Kunstreihe:Graffiti zum Anfassen

Kunstreihe: Künstler Alexis Dworsky (Mitte) macht Graffiti für Blinde fühlbar.

Künstler Alexis Dworsky (Mitte) macht Graffiti für Blinde fühlbar.

(Foto: Michael Nagy)

"Was geht?" verbindet Kunst und Inklusion

Von Christiane Lutz

"Was geht?" Das sagen nicht nur superlässige Jugendliche, wenn sie einander fragen, was so los ist. Was geht? Fragt jetzt auch das Kulturreferat, oder besser: Wie weit geht? Und was geht noch nicht? Und warum nicht? Unter dem Namen "Was geht" versammelt das Kulturreferat 120 Veranstaltungen, die sich unter dem Stichwort Kunst und Inklusion zusammenfassen lassen und von Oktober bis Februar in München stattfinden. Am Dienstag präsentierte Kulturreferent Hans-Georg Küppers das Programm der Reihe und stellte gleich zu Beginn die Frage: "Wer inkludiert eigentlich wen?" In den vergangenen Jahren sei zwar das Bewusstsein für Inklusion - die einst Integration hieß - gestiegen, man gebe sich auch in der Stadt redliche Mühe, allen Menschen mit Behinderung barrierefreien Zugang zu Kunst und Kultur zu geben. Aber Rollstuhlplätze im Zuschauerraum reichten eben nicht aus. "Wenn wir wollen, dass alle am Kulturbetrieb teilhaben, müssen wir mehr tun".

Das Programm ist in die Sparten Film, Gesellschaft, Kunst, Literatur, Musik, Tanz, Theater und Workshops untergliedert und versammelt Projekte von Menschen mit Einschränkungen für Menschen ohne Einschränkungen und umgekehrt. Führungen durch Museen mit Gebärdendolmetscher, es gibt Lesungen des "Clubs der blinden Dichter", beim "Independant Living"-Festival am 9. Oktober im Feierwerk geht es um Popkultur und Handicap. Mit eingeschlossen in die "Was geht?" -Reihe ist auch das inklusive "Grenzgänger"-Festival, das vom 14. bis 23. Oktober am Tams-Theater stattfindet. Küppers betont die Vorreiterrolle des Theaters unter der Leitung von Lorenz Seib und Anette Spola, die sich bereits 2009 mit dem Thema "Inklusion" beschäftigten, als noch keiner so recht wusste, was das sein soll. In diesem Jahr sind internationale Produktionen zu Gast, unter anderem das Theater Hora aus Zürich, das mit seinem Projekt "Disabled Theater" für Kontroversen gesorgt hat. Viele der Vorstellungen finden nicht im Tams, sondern auch auf der Bühne der Kammerspiele oder dem I-Camp satt. Lorenz Seib begrüßt diese Entwicklung. Es sei für inklusives Theater wichtig, sich mit der "normalen" Theaterszene zu vernetzen. Noch oft genug finden inklusive Projekte in speziellen Einrichtungen und an Orten statt, an die sich kaum ein Zuschauer verirrt, der nicht sowieso schon mit den Künstlern oder der inklusiven Szene verbunden ist.

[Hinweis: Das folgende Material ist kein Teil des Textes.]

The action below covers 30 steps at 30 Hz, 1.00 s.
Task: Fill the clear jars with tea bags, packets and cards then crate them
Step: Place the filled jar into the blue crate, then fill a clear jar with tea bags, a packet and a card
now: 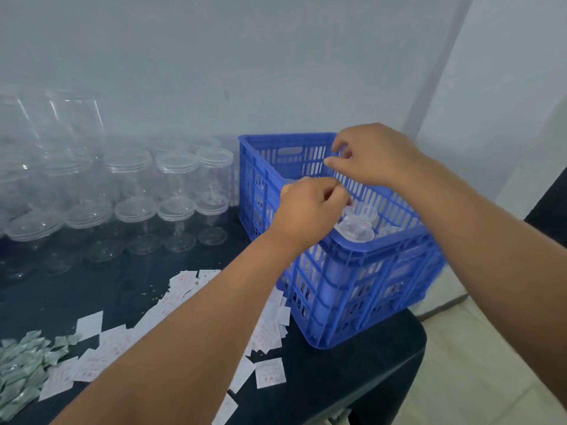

Ein anderer Schwerpunkt von "Was geht?" ist natürlich die Erfahrbarkeit von Kultur für Menschen mit Einschränkungen. "Ich frage mich oft: ist ein Mensch nicht erst durch die Gesellschaft be-hindert?", sagt Hans-Georg Küppers, also wird er nicht erst daran gehindert, die gleichen Dinge wie alle anderen zu tun. Die Künstler Alexis Dworsky und Tonkünstler Sepalot beispielsweise haben sich die Graffiti im öffentlichen Raum einmal näher angesehen und sie mit Braille-Schrift in Originalgröße versehen, damit auch Blinde erfühlen können, was Street-Art ist. Die nicht greifbare farbliche und typografische Ebene der grellen Graffiti ersetzen sie durch Musik. Etwas ernster geht es am NS-Dokumentationszentrum zu, dort finden künftig Führungen von Jugendlichen für Jugendliche in leichter Sprache statt.

Übrigens ist das komplette Programm von "Was geht?" ebenfalls in leichter Sprache zu haben. "Ich wünsche mir, dass jeder sein Recht auf Kultur aktiv oder passiv ausüben kann", sagt Hans-Georg Küppers. Das langfristige Ziel sei dabei, dass das unsägliche Wort "Inklusion" irgendwann überflüssig werde.